Fin de vie : les députés iront-ils au-delà du projet de loi gouvernemental ?

Ce lundi débuteront les débats en hémicycle sur le projet de loi relatif à l’accompagnement des malades et de la fin de vie. Ils devraient durer deux semaines. En commission, les députés sont allés au-delà du texte initial, notamment sur les conditions d’accès à l’aide à mourir et le rôle des directives anticipées.

En commission, les débats sur le projet de loi fin de vie (v. D. Vigneau, Dalloz actualité, 21 mai 2024) ont été animés et denses. Ils devraient l’être tout autant en séance : plus de 3 300 amendements ont été déposés. Un chiffre important, qui ne relève pourtant pas d’une obstruction législative. Ces dernières années, les députés ont pris l’habitude d’amender beaucoup (trop) : ainsi 5 400 amendements ont été déposés au récent projet de loi agricole. Le texte devrait être étudié sur deux semaines et plusieurs ajouts de la commission spéciale devraient être au cœur des débats.

Une aide à mourir sans pronostic vital engagé à court ou moyen terme

En commission, les députés ont en effet modifié plusieurs points sensibles du texte. Tout en validant les principales dispositions proposées par le gouvernement, ils ont modifié, contre l’avis de la ministre, les conditions d’accès à l’aide à mourir. Le projet de loi initial la réservait aux majeurs, aptes à manifester leur volonté de façon libre et éclairée, présentant une souffrance physique insupportable ou étant réfractaire aux traitements. Dernière critère : être atteint d’une affection grave et incurable engageant le « pronostic vital à court ou moyen terme ». La commission a préféré aller au-delà pour couvrir les affections graves et incurables « en phase avancée ou terminale ».

Pour les députés, le délai d’engagement d’un pronostic vital est parfois délicat à établir pour le corps médical. Surtout, dans le cas de certaines maladies neurodégénératives, les souffrances réfractaires ou insupportables peuvent survenir à des stades précoces de la maladie. Dès lors, ils ont souhaité élargir l’accès à l’aide à mourir.

Toutefois, le gouvernement a déposé un amendement en séance  pour revenir à la condition d’un pronostic vital engagé à court ou moyen terme. La notion de « phase avancée » serait pour lui trop large, intégrant des maladies inflammatoires (polyarthrite rhumatoïde évolutive grave) et neurodégénératives (stade « avancé » de la maladie de Parkinson ou stade tardif de la sclérose en plaques). Les autres critères, notamment le fait d’être majeur, n’ont pas été substantiellement modifiés en commission.

Les directives anticipées et l’aide à mourir

Les directives anticipées ont fait l’objet d’importants débats en commission. Un amendement a prévu de diversifier leurs supports, pour permettre les directives sous des formes audiovisuelles. Surtout, alors que le gouvernement souhaitait réserver l’aide à mourir aux patients aptes à manifester leur volonté de façon libre et éclairée, les députés ont indiqué que les directives anticipées pourraient indiquer le choix individuel d’une aide à mourir au cas où la situation ne permettrait pas « une expression réitérée en pleine conscience ».

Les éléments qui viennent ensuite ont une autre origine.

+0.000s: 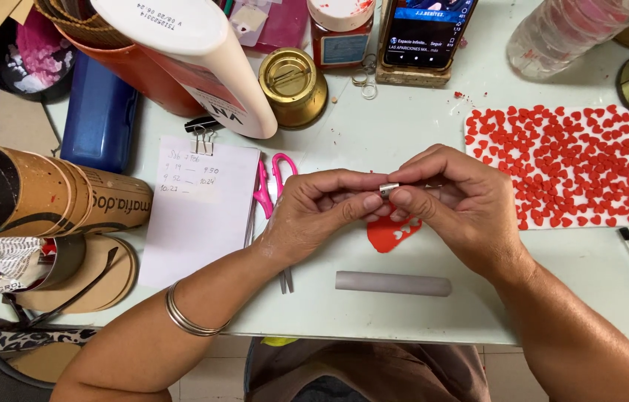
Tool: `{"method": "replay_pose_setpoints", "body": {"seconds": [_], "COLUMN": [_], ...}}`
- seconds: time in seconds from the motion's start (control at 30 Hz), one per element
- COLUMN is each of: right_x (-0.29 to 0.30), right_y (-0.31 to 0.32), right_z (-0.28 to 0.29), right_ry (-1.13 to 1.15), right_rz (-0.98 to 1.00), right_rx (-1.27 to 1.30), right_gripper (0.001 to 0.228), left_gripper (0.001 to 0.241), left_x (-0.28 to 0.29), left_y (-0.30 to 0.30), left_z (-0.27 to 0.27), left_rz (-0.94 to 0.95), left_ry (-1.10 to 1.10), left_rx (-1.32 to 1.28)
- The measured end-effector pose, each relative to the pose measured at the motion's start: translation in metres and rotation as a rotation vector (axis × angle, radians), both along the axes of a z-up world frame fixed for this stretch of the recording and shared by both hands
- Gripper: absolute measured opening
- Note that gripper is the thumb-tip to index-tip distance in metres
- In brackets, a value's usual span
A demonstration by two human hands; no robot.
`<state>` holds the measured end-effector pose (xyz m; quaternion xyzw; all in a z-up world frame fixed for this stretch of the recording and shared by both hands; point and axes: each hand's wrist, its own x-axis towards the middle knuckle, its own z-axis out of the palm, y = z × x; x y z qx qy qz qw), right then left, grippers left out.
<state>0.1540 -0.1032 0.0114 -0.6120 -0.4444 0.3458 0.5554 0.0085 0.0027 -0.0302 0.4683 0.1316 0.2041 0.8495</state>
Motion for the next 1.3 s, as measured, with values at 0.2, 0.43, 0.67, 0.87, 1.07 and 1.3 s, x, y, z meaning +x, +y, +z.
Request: {"method": "replay_pose_setpoints", "body": {"seconds": [0.2,0.43,0.67,0.87,1.07,1.3], "right_x": [0.001,-0.002,0.0,0.015,0.008,-0.01], "right_y": [0.0,0.001,0.0,0.005,0.01,0.006], "right_z": [-0.002,0.003,0.004,-0.01,-0.018,-0.004], "right_ry": [-0.046,0.021,0.05,0.57,0.694,-0.096], "right_rz": [-0.019,-0.027,-0.027,-0.03,0.027,-0.086], "right_rx": [0.002,0.011,-0.017,-0.059,-0.1,-0.092], "right_gripper": [0.015,0.013,0.013,0.015,0.014,0.018], "left_gripper": [0.026,0.027,0.022,0.019,0.017,0.014], "left_x": [-0.001,-0.001,0.004,0.003,0.003,0.002], "left_y": [0.001,0.002,0.004,0.003,0.004,0.003], "left_z": [0.004,0.004,-0.004,-0.002,-0.001,0.004], "left_rz": [-0.009,0.001,0.071,0.073,0.097,0.1], "left_ry": [0.007,0.015,0.08,0.113,0.117,0.107], "left_rx": [0.044,0.077,0.06,0.087,0.12,0.113]}}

Le rapporteur Didier Martin comme le gouvernement souhaitent le retrait de cet ajout. Pour le gouvernement, l’un des équilibres du projet de loi est que le patient doit être apte à manifester sa volonté jusqu’au jour de l’administration de la substance létale, et notamment pour pouvoir renoncer à tout moment à l’aide à mourir.

À noter, la décision du médecin se prononçant sur la demande d’aide à mourir ne pourra être contestée que par la seule personne ayant formé cette demande, afin de limiter les recours des tiers. Ce contentieux relèvera de la justice administrative, et non du judiciaire comme le voulait la répartition habituelle des compétences juridictionnelles.

Autre ajout de la commission spéciale qui fait débat : la possibilité d’administration de la substance létale par un tiers volontaire qui n’est pas le professionnel de santé.

Un « délit d’entrave à l’aide à mourir »

La commission a également créé à l’article 18 bis un « délit d’entrave à l’aide à mourir » sur le modèle du délit d’entrave à l’interruption volontaire de grossesse. Ce délit d’entrave existera également en ligne.

Enfin, sur les maisons d’accompagnement qui accueilleront les personnes en fin de vie, la commission a voté qu’elles devront être gérées par des structures à but non lucratif. Le rapporteur propose de revenir sur cet ajout, en relevant que de « solides garanties seront apportées par le cahier des charges » de ces maisons.